Measures vs. Columns vs. Tables
DAX can output three key results:
Calculated Measures
Calculated Columns
Calculated Tables
When using DAX, a key foundation you must understand is when to use measures, columns and tables.
Calculated Measures return a value, these can be either numbers, dates or text.
Note: Generally best practice dictates when results are numeric thus work with aggregation, we should use
measures. These are processed on the go thus take up less resources (although cases may differ).
e.g. to calculate gross profit in £ via “Gross Profit = SUMX([Revenue]-[Cost of Goods Sold])”
|
14
Calculated Columns return an additional column of values for each row on the table.
Note: Generally best practice dictates to use columns when the results are unique for each row and cannot
be aggregated. This is generally cases where the outcome is dates, text or needs conditional formatting. As
these columns are relative to the table thus calculated and stored on the table they taking up more
resources than measures.
e.g. to extract the month name out of a full date we first extract the month number then translate
it into text via “Month Name = SWITCH([Month Number],
1, "Jan",
2, "Feb",
3, "Mar", …….. , BLANK())”
Calculated Tables return a table of rows based on a new calculation or an extract from a related table.
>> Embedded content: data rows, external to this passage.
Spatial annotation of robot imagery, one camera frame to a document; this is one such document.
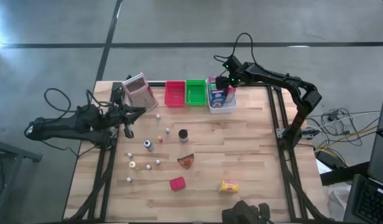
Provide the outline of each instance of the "red sponge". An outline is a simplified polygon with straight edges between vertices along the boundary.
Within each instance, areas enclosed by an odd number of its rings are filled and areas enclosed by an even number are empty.
[[[185,179],[183,177],[178,177],[173,180],[170,180],[169,184],[171,185],[171,189],[173,191],[181,190],[186,187]]]

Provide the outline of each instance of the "laptop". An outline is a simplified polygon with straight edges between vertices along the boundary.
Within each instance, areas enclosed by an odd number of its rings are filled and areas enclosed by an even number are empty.
[[[367,174],[353,178],[344,222],[383,224],[383,102]]]

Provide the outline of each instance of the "yellow box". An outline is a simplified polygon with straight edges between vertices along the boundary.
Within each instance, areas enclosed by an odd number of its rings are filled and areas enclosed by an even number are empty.
[[[239,184],[236,181],[224,180],[222,181],[220,192],[235,194],[239,192]]]

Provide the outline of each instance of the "plastic container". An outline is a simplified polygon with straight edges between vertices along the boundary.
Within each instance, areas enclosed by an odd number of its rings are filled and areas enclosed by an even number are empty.
[[[206,95],[206,82],[204,80],[186,81],[186,105],[205,106]]]
[[[212,108],[210,105],[210,95],[207,94],[207,100],[208,100],[208,106],[210,107],[210,113],[211,114],[220,114],[220,113],[232,113],[234,109],[237,107],[237,99],[236,95],[234,96],[233,100],[230,103],[224,103],[221,108]]]
[[[185,81],[167,81],[164,103],[168,107],[183,107],[185,106],[185,94]]]

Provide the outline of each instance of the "white bin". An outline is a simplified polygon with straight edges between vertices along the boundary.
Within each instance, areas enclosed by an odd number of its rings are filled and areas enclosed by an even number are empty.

Note: Generally these are used when we need to restructure data, group or extract other lists forms from
exiting datasets.
e.g. to create a list of customers from a historical purchase records we could extract each distinct
costumer code via “Customers = DISTINCT('Table'[Customer Code])”
Measures, Columns and Tables working together
In this case example we have a table with transactional values and their corresponding dates; to gain better
granularity on our date filtering can create a calendar table to link into the original transactional table.
Note: here we are required to generate a table consisting of rows with unique values based on the
transaction dates recorded in our original dataset.
First we create two calculated measures to find the earliest and latest dates present via “Earliest
Date = MIN('Table'[Date])” and “Latest Date = MAX('Table'[Date])” on the transactional table.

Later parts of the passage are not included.